Bei der Polizei kommt es verhältnismäßig selten zu Anzeigen wegen illegaler Abfallentsorgung. „Oft sind wir nicht im Bereich einer Straftat“, erklärt Salzgitters Polizeisprecher Matthias Pintak, „sondern es handelt sich regelmäßig um Ordnungswidrigkeiten. Beispielsweise, wenn Hausmüll entsorgt wird.“ Um diese Vergehen kümmere sich das Ordnungsamt. Als es in Calbecht/Engerode Mitte Juli zur Entsorgung von umweltgefährdendem Müll wie Altöl und Ölfiltern kam, ist eine Strafanzeige geschrieben worden. Ein Täter konnte bisher allerdings noch nicht ermittelt werden.

Die Stadt Salzgitter bestätigt, dass es in diesem Jahr zu einer vermehrten Müllentsorgung in größerem Stile in den Wäldern gekommen ist. Was bisher habe vom SRB „abgeräumt“ werden müssen, finde sich sonst in einem gesamten Jahr in den Wäldern. Die Verursacher könnten nur selten ermittelt werden. Wenn sie erwischt werden, drohen ihnen Bußgelder. Zwischen 10 Euro etwa für das Wegwerfen eines Taschentuchs und in schweren Wiederholungsfällen bis zu 50.000 Euro.
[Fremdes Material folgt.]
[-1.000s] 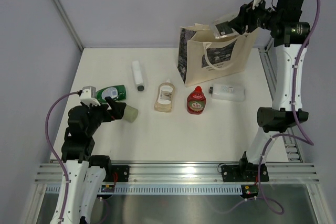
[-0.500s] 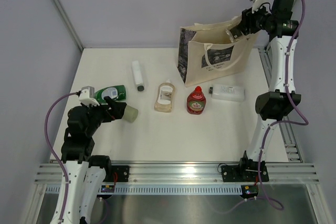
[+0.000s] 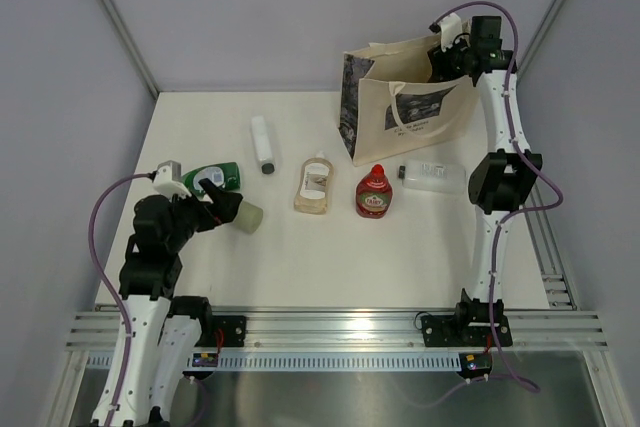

Eine ordnungsgemäße Entsorgung ist in jedem Fall günstiger: Baustellenabfälle, Grünschnitt oder Sperrmüll bis zu einem Kubikmeter und einem Gewicht von 200 Kilogramm werden auf der Deponie Diebesstieg für sieben Euro angenommen. Die Entsorgung von Altöl kostet 0,50 Eurocent pro Kilogramm.

Auch angesichts dieser günstigen Preise kann Täge überhaupt nicht nachvollziehen, warum Menschen ihren Müll im Wald verklappen. „Das ist doch ohnehin schon alles auf dem Hänger, die müssen doch nur zur Deponie fahren.“

Täge warnt auch dringend davor, auch und gerade Menschen die in direkter Nachbarschaft zu Wäldern wohnen, Grünabfälle im Wald zu entsorgen. „Ein Hauptproblem zum Beispiel bei Grasschnitt ist, dass es sich um artfremdes Material handelt. Damit können Krankheiten in den Wald gebracht werden. Zum Beispiel die Sitkalaus, die komplette Blaufichtenkulturen vernichten kann.“ Ahornbäume wiederum könnten von der Teerfleckenkrankheit befallen werden. Auch die Herkulesstaude sei in der Nähe der Nord-Süd-Straße durch Entsorgung von Grünabfall eingeschleppt worden. Täge konnte die Ausbreitung der auch für den Menschen gefährlichen Pflanze glücklicherweise noch verhindern.